Never one to give up dreaming, Friedman envisions two other LightSails to come. LightSail-2 would aim to do a longer flight in a higher Earth orbit, and LightSail-3 would fly to the gravitationally stable L1 Lagrangian point between the Earth and sun.
Future seas
Over the next few years, a handful of other solar sails under development may see the light of space, each proving in its own way that sailing on sunshine is possible. In England, a consortium from the University of Surrey and its industry partner Astrium is building two prototypes for yet another CubeSat-based solar sail 5 meters on a side, called CubeSail. Engineers have constructed one sail that relies on booms of metal tape that unroll like party poppers, and a second that uses rigid carbon fiber booms that unfold directly. The team will test both in the laboratory and by December decide which design to fly, says project leader Vaios Lappas of the University of Surrey. He expects CubeSail to launch in early 2012.
Lappas’ team is also working on a larger European Union–funded project, called DEORBIT SAIL, for launch in 2014, and an inflatable sail for launch that year or the next. As its name suggests, DEORBIT SAIL’s main objective is to get decommissioned space junk out of orbit. Though garbage cleanup may sound like a pedestrian task for a glorious solar sail, such applications may be what gets sails built and flown in the years to come, Lappas says. Tens of thousands of large pieces of spent rockets and other trash drift dangerously in low-Earth orbit, threatening collisions with pricey working satellites. Some countries are beginning to require spacecraft designers to install a way to deorbit satellites after their useful life has ended.

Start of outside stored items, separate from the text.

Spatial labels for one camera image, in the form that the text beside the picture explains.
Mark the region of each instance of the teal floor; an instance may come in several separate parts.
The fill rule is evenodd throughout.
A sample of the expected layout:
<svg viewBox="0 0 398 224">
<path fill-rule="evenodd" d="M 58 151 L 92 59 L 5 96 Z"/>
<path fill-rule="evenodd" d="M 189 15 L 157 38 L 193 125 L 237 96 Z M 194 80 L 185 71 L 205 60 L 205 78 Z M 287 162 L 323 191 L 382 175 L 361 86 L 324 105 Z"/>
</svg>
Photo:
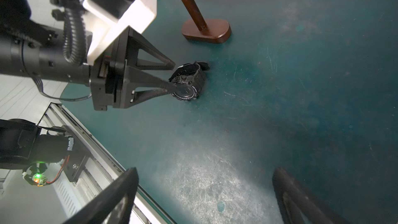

One cheap and lightweight way would be to stick a solar sail on board, which could unfurl at the end of the mission and gently guide the craft down to incineration. Or a sail could go pick up the trash directly: “We want to develop a system where we can take our deorbiting system to pieces of space debris, dock with them and bring them to the atmosphere and let them burn up,” Lappas says.
Yet another approach to solar sails is taking shape in a clean room in an Illinois laboratory. Researchers there have designed a sail that would unfurl from bobbins into a giant space ribbon 250 meters long, says Victoria Coverstone, an aerospace engineer at the University of Illinois at Urbana-Champaign. This project, also dubbed Cube Sail, is basically ready to fly, she says, if the team can find money for a launch and to upgrade the Mylar film that makes up the sail. The Illinois group next aims to test a spinning deployment of sail blades, on the way to an ambitiously large spinning sail whose rotating blades could measure up to 5 or even 10 kilometers long.
Meanwhile, the German space agency DLR and the European Space Agency are planning their own series of solar sails dubbed Gossamer. The first of these would launch a 25-square-meter sail into Earth orbit in 2014, followed by bigger ones over the next several years.
How all these new projects come together may shape the future of solar sailing for decades. “I think there’s a lot that will happen in the next two to three years that could essentially define how solar sails take off from Earth and go into space,” Lappas says.
In the longer term, solar sails will move forward only if the scientific community promotes them for missions where no other propulsion technology can do the job, says Colin McInnes, director of the Advanced Space Concepts Laboratory at the University of Strathclyde in Glasgow, Scotland. It may seem a practical end to a romantic concept, but “in the long term that’s how it’s going to advance,” he says. “The advocates of solar sailing have to identify what the really compelling science or operational missions are where solar sailing outcompetes other propulsion technologies. It’s not going to advance just because it’s such a neat idea.”